BRUNO HALIOUA se penche sur le savoir médical hébraïque antique. La situation du pays au carrefour des principales voies de communication de l'Antiquité unissant l'Afrique à l'Asie et l'Asie à la Grèce était propice au rassemblement des connaissances médicales.
La médecine hébraïque traditionnelle semble s'être largement inspirée des pratiques assyro-babylonienne et égyptienne. Néanmoins, ce qui l'en distingue fondamentalement, explique l'auteur, est qu'elle repose sur le monothéisme. Puisque l'homme est créé à l'image de Dieu, les soins qui lui sont prodigués sont une façon de marquer la fidélité à l'Éternel. Pour prendre soin de son âme, il faut prendre soin de son corps, d'où les nombreuses règles de bon sens et de tempérance concernant le sommeil, la faim, la soif, l'activité physique. Le médecin est, dès lors, une sorte d'intercesseur entre Dieu et les hommes ; il apaise et conseille. Si son exercice l'appelle le samedi, il peut transgresser le shabbat.
Préceptes d'hygiène.
Il n'existe pas à proprement parler de traité de médecine hébraïque, constate l'auteur, et c'est donc à partir de la Bible et du Talmud qu'il a reconstitué le savoir et les habitudes médicales de l'époque, qu'il détaille à travers de nombreuses anecdotes et citations des écrits sacrés. L'observation du mode de vie du vigneron, du guerrier, du laboureur, de l'esclave lui permet de souligner leur adaptation étroite au mode de vie quotidien comme leur lien indissociable avec la religion.
La médecine hébraïque a ainsi un rôle important dans le domaine de l'hygiène et de la médecine préventive en veillant à faire respecter un certain nombre de préceptes, de règles de prophylaxie, qui accompagnent tous les gestes de la vie quotidienne et participent à enrayer la propagation de maladies mortelles. Obligatoires, ces lois sont inscrites dans le Talmud, font partie de la Torah.
Si les médecins hébreux de l'Antiquité accordent une grande place à l'hygiène, ils sont aussi de fins observateurs de la physiologie ; ainsi, ils estiment à 271 jours le temps de la grossesse, témoignant d'un esprit clinique affûté, alors qu'Hippocrate et Aristote l'évaluaient à onze mois. Une loi de source talmudique semble constituer le premier diagnostic d'hémophilie dès le «IIesiècle avant l'ère commune»: elle préconise de ne pas circoncire le troisième enfant d'une fratrie si les deux premiers ont succombé à une hémorragie lors de ce geste.

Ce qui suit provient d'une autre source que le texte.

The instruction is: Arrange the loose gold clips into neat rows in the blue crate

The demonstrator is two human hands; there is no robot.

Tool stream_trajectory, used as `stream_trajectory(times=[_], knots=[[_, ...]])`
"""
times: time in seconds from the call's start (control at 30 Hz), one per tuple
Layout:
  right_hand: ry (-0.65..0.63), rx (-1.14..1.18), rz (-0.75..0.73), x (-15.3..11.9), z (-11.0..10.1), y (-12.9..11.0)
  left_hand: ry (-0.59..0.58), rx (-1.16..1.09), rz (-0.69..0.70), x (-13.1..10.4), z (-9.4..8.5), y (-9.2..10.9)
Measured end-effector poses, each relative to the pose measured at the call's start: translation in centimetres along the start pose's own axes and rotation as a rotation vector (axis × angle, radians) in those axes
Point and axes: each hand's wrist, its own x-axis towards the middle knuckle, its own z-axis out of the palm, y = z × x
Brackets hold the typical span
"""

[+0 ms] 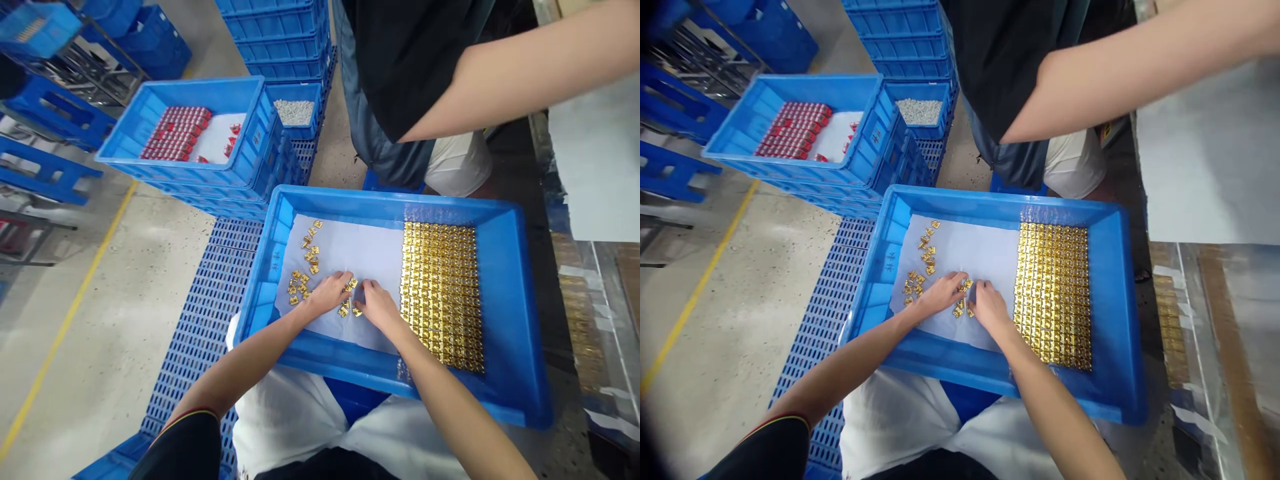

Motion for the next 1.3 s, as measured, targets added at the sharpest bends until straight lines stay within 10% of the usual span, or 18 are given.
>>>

L'ouvrage intéressera les amateurs d'histoire de la médecine, mais constitue également une histoire des moeurs au temps des Hébreux.
Histoire des idées.
Catherine Allamel-Raffin et Alain Leplège, auteurs d'un petit ouvrage de synthèse sur l'histoire de la médecine, ont pour objectif «d'encourager le lecteur à adopter une attitude réflexive vis-à-vis de la connaissance médicale en adoptant une perspective critique, non seulement historique, mais également épistémologique». Leur propos est d'abord consacré aux principaux repères temporels concernant les acquis déterminants de la médecine, l'évolution de ses grandes options théoriques et de ses méthodologies de recherche, avant d'aborder des études de cas permettant de saisir la complexité des logiques inhérentes aux démarches adoptées en médecine et en science. Leur présentation historique, de la Préhistoire à la Renaissance, des débuts de la médecine scientifique à la médecine que nous connaissons aujourd'hui, est particulièrement synthétique et satisfera le lecteur pressé, mais soucieux de disposer d'un socle minimal de connaissances sur le sujet.
Cette clarté lui permettra de bien saisir les enjeux explicités dans les analyses de cas emblématiques qui suivent : la question de la fièvre puerpérale, celle de la découverte de la responsabilité de Helicobacter pylori dans l'ulcère d'estomac, celle de la controverse scientifique à travers l'opposition entre Louis Pasteur et Félix-Archimède Pouchet sur l'existence ou non de la génération spontanée, moment important de l'évolution des travaux de Pasteur.
Enfin, non moins emblématique, la question de l'autisme est envisagée en conclusion, en analysant les variations dans la manière de le caractériser et de le classer, les différents modes d'approche, témoignant des fluctuations et des évolutions de la pensée médicale et du fait que l'idéologie joue un rôle important dans l'établissement de la pensée médicale, quelle que soit l'époque.
« La Médecine au temps des Hébreux », Bruno Halioua, Liana Levi, 350 pages, 22 euros.
« Histoire de la médecine », Catherine Allamel-Raffin, Alain Leplège, Dunod, « les Topos », 125 pages.